Biology

Examples Of Cnidarians

Cnidarians are those aquatic animals, mostly marine, that have stinging cells in the tentacles that all the members of this edge possess and that are injected into the creature that brushes them. They are one of the simplest animals that exist.

What is it?

It is an edge where you will find about 10,000 species of very simple animals, most of which live in the sea. Its name comes from the Greek κνίδη “kníde” which means nettle, this is because they have stinging cells known as cnidocytes, which are found in their tentacles and inject into the skin of any living being that rubs them.

They are a very old group of animals, their fossils are millions of years old and scientists have established that their ancestors belonged to the Ediacaran fauna, 600 million years ago.

New Age-based studies of their mitochondria suggest they inhabited the earth long before, some 741 million years ago.

Examples of cnidarians

cnidarians
cnidarians

Blue scale. Bad water. White jellyfish. Common jellyfish. Craspedacusta jellyfish. Giant jellyfish from Japan. Medusa fried egg.

Anemones

Actinia equina. Actinia fragrance. Aiptasia mutabilis. Commensal anemone. Warty anemone.

Polyps

Mirabeau. Solitary polyp of the Flabellum coral. Colonial soft coral polyps. Colonial hard coral polyps. Tubastraea.

Corals

Acropora cervicitis. Acropora palmata. Antipatharia. Antipathies. Dendrogyra Cylindrus.

General characteristics

Cnidarians have a series of specific characteristics that differentiate them from other living things: They have cells that are organized in two layers forming functional units. Some cells can be independent.

They are diblastic animals, they present epidermis and gastrodermis. Your body is organized like a sack and your digestive system has a single hole that serves as mouth and anus at the same time, they also use it to release genital substances into the water.

They have a gastrovascular cavity where they digest food and distribute it to the body along with oxygen, that is, it acts as the digestive system and heart.

This cavity also acts as an excretory system. In the cnidarians or coelenterates you will find several classes such as hydrozoans, sciphozoa, anthozoa and cubozoa. According to studies, all other classes come from the Antozoans, the oldest coelenterates.

The ectodermis is an external layer that protects the body and the gastrodermis is a light layer that limits the gastrovascular cavity. Between both layers is the mesoglea, very thin and which may or may not have cells depending on the species.

Some cnidarians have eye spots or ocean spots, which are small clusters of rodoxin-pigmented cells and hair cells that transmit sensory information to them.
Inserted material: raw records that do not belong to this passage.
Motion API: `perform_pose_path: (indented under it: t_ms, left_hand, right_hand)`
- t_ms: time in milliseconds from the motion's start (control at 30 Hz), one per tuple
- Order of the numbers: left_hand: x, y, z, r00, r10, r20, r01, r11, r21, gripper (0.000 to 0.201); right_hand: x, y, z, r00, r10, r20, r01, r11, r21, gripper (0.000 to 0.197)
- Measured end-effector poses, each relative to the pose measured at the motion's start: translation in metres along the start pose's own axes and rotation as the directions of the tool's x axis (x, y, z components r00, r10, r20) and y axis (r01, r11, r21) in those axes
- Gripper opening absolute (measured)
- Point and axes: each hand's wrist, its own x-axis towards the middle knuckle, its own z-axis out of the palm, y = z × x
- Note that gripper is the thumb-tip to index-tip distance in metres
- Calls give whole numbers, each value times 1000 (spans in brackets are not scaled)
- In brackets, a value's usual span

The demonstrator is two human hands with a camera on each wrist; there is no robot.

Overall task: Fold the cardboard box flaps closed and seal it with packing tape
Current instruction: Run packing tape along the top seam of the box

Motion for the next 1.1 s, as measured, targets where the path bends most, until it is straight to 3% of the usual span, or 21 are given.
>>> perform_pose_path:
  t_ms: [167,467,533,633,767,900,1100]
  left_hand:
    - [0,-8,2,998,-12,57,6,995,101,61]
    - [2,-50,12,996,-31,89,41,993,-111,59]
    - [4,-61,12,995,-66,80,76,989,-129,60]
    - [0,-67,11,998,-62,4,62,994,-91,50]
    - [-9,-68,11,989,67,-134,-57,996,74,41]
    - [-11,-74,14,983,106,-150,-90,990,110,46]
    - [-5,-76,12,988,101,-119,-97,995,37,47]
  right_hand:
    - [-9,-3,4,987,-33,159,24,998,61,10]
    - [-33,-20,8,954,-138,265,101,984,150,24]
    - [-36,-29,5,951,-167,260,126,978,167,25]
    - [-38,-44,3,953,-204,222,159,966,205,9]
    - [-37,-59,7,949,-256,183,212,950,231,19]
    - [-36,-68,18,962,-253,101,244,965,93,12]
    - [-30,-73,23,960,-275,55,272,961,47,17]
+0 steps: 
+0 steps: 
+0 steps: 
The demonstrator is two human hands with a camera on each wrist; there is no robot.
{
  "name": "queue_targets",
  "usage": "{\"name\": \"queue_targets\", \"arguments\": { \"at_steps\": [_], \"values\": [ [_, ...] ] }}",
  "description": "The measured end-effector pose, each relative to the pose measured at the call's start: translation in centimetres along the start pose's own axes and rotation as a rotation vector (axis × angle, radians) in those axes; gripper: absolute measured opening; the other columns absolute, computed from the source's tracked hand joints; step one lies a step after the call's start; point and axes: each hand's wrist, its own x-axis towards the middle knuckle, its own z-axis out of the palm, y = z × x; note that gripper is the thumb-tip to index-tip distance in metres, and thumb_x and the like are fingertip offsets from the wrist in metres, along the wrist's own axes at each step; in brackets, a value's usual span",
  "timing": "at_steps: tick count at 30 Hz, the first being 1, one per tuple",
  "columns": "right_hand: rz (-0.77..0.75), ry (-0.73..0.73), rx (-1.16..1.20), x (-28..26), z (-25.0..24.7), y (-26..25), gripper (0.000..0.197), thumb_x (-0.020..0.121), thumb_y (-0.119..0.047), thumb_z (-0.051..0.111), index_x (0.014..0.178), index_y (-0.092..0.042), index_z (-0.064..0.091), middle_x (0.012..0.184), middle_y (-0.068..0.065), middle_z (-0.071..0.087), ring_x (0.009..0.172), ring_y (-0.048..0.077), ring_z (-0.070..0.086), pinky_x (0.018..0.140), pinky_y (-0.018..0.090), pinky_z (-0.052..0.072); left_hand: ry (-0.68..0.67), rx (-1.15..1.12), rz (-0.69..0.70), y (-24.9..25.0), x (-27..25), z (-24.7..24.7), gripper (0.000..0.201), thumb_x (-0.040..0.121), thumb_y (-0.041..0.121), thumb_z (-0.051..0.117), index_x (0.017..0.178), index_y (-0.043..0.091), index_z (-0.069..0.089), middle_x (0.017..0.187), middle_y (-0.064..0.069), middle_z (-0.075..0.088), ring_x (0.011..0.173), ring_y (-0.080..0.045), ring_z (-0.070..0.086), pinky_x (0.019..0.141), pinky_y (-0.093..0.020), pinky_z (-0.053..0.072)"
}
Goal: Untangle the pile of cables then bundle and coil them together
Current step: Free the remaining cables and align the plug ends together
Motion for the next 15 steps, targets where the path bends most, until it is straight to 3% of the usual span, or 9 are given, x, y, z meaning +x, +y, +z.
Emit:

Some advanced cnidarians have ocelli, which have photoreceptor cells that allow them to capture light and shadow.

To know their position, they have statuses, structures formed by two types of cells, some sensory ciliates and others that have calcareous pellets called statolites, when the coelenterate turns, the statolith moves and brushes a sensory cell, thus informing the animal of their movements and position.